====== DATASET EXCERPTS ======

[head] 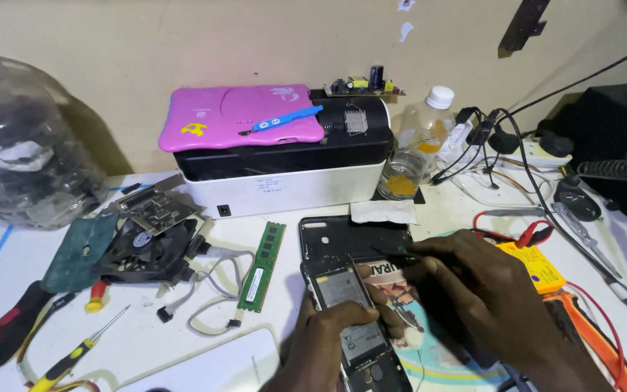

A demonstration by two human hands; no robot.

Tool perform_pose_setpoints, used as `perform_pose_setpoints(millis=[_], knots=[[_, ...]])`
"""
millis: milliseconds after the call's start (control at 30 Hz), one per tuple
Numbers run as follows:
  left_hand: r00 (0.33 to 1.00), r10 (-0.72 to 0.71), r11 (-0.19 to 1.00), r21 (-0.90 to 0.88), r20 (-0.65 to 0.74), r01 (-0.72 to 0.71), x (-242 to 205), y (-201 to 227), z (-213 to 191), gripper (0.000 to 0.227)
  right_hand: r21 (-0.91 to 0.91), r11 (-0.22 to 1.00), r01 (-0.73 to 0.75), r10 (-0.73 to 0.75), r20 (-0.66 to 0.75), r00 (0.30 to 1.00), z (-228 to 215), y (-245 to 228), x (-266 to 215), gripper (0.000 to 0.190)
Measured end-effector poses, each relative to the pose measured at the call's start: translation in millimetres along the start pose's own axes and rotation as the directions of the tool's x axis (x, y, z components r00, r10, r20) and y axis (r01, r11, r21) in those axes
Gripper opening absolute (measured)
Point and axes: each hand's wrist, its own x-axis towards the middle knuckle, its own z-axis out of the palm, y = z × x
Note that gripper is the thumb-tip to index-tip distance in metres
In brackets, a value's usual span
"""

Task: The person uses a screwdriver to remove screws from the back of a disassembled smartphone. They then detach the back cover, separate the internal components, and reassemble the device by placing the back cover back on and securing it. Finally, they connect a charging cable to the phone.

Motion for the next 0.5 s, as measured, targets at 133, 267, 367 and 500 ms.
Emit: perform_pose_setpoints(millis=[133, 267, 367, 500], knots=[[0.999, -0.027, 0.997, -0.073, -0.030, 0.024, 6, -4, -3, 0.052, 0.000, 0.995, 0.095, -0.095, -0.016, 0.995, 5, 4, -1, 0.029], [1.000, 0.020, 0.997, -0.079, 0.007, -0.020, 7, -7, -1, 0.046, 0.006, 0.997, 0.083, -0.082, -0.041, 0.996, -6, 0, -2, 0.029], [0.999, 0.040, 0.997, -0.065, 0.002, -0.040, 3, -4, 0, 0.037, 0.068, 0.997, -0.037, 0.045, -0.113, 0.993, -18, -9, -7, 0.025], [0.994, 0.088, 0.993, 0.068, 0.068, -0.093, 1, 3, -1, 0.029, 0.241, 0.843, -0.481, 0.518, -0.124, 0.846, -31, -23, -16, 0.021]])
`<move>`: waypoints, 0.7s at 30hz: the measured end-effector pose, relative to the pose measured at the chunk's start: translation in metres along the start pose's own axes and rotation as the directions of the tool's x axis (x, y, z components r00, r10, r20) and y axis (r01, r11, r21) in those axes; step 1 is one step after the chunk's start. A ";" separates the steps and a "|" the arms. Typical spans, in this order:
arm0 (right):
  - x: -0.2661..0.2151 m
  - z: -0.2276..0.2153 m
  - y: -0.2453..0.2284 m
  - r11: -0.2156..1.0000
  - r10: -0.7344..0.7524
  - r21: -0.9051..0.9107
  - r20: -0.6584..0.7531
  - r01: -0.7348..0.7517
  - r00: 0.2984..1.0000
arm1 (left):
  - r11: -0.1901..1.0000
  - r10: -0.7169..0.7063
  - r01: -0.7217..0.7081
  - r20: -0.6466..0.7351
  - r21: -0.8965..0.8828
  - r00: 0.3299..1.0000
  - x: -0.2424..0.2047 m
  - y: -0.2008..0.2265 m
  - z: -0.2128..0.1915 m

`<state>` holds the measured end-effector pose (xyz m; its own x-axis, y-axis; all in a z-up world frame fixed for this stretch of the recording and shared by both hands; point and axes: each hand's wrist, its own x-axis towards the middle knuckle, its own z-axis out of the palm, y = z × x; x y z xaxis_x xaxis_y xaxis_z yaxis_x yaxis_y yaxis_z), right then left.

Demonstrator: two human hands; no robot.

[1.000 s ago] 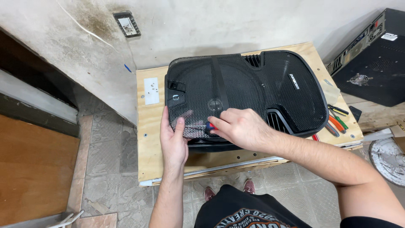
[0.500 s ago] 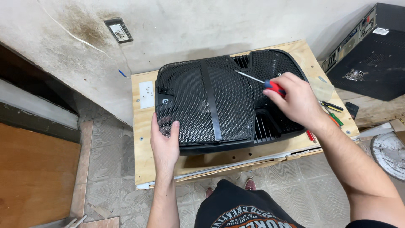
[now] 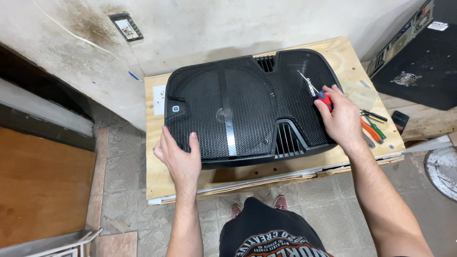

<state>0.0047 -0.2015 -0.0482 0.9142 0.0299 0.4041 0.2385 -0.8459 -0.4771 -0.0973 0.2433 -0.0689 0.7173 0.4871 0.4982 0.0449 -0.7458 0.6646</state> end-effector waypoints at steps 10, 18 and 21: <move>-0.003 0.004 0.002 0.985 -0.049 -0.160 0.060 0.058 0.997 | 0.987 0.012 -0.009 -0.016 0.161 1.000 -0.011 0.009 0.003; 0.000 -0.004 0.003 0.965 -0.210 -0.147 0.057 0.216 0.976 | 0.938 0.033 -0.061 0.085 0.342 0.996 -0.011 0.014 0.000; -0.001 -0.009 0.000 0.971 -0.174 -0.153 0.091 0.186 0.981 | 0.917 0.050 -0.088 0.106 0.389 0.993 -0.009 0.024 -0.008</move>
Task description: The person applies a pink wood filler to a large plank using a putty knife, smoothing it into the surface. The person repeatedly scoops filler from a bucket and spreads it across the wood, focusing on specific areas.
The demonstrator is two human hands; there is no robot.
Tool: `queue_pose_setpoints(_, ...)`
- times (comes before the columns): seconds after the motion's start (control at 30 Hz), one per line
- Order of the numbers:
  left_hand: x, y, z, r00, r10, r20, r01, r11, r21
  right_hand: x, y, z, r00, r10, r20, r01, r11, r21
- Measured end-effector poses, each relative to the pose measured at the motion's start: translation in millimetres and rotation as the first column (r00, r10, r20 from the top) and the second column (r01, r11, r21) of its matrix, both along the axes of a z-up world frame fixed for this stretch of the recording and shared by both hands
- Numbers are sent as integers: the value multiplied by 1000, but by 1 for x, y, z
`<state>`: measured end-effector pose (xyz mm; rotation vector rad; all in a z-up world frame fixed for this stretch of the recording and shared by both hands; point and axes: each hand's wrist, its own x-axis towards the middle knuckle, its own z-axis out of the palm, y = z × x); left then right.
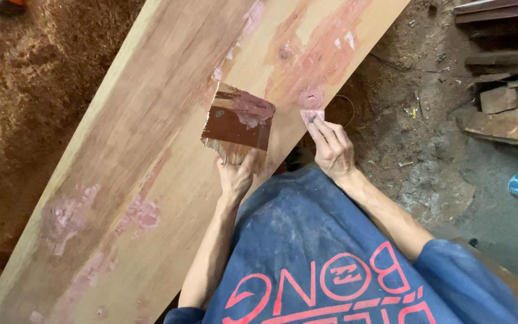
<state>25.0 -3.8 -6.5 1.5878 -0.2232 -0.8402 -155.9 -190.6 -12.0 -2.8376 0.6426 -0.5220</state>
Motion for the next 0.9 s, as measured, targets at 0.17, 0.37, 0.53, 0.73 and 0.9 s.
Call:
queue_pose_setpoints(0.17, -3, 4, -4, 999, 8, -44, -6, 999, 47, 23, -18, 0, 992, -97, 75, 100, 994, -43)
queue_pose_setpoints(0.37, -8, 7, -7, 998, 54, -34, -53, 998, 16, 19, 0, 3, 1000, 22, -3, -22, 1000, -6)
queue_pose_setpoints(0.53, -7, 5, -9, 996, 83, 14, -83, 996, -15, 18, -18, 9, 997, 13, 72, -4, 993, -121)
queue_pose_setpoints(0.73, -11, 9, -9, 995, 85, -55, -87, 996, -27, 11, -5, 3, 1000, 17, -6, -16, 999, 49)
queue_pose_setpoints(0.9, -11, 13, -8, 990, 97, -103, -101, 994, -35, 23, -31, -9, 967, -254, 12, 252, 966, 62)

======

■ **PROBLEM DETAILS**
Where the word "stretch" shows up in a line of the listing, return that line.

■ **RESPONSE**
`<state>` holds the measured end-effector pose (xyz m; its own x-axis, y-axis; all in a z-up world frame fixed for this stretch of the recording and shared by both hands; point and axes: each hand's wrist, its own x-axis towards the middle knuckle, its own z-axis out of the palm, y = z × x; x y z xaxis_x xaxis_y xaxis_z yaxis_x yaxis_y yaxis_z), right then left.
- Measured end-effector poses, each relative to the pose measured at the motion's start: translation in millimetres and rotation as the first column (r00, r10, r20 from the top) and the second column (r01, r11, r21) of its matrix, both along the axes of a z-up world frame fixed for this stretch of the recording and shared by both hands
`<state>`: measured end-effector pose (xyz mm; rotation vector rad; all in a z-up world frame fixed for this stretch of the recording and shared by both hands; point and axes: each hand's wrist, its own x-axis towards the middle knuckle, its own z-axis out of the palm, y = z × x); left then right.

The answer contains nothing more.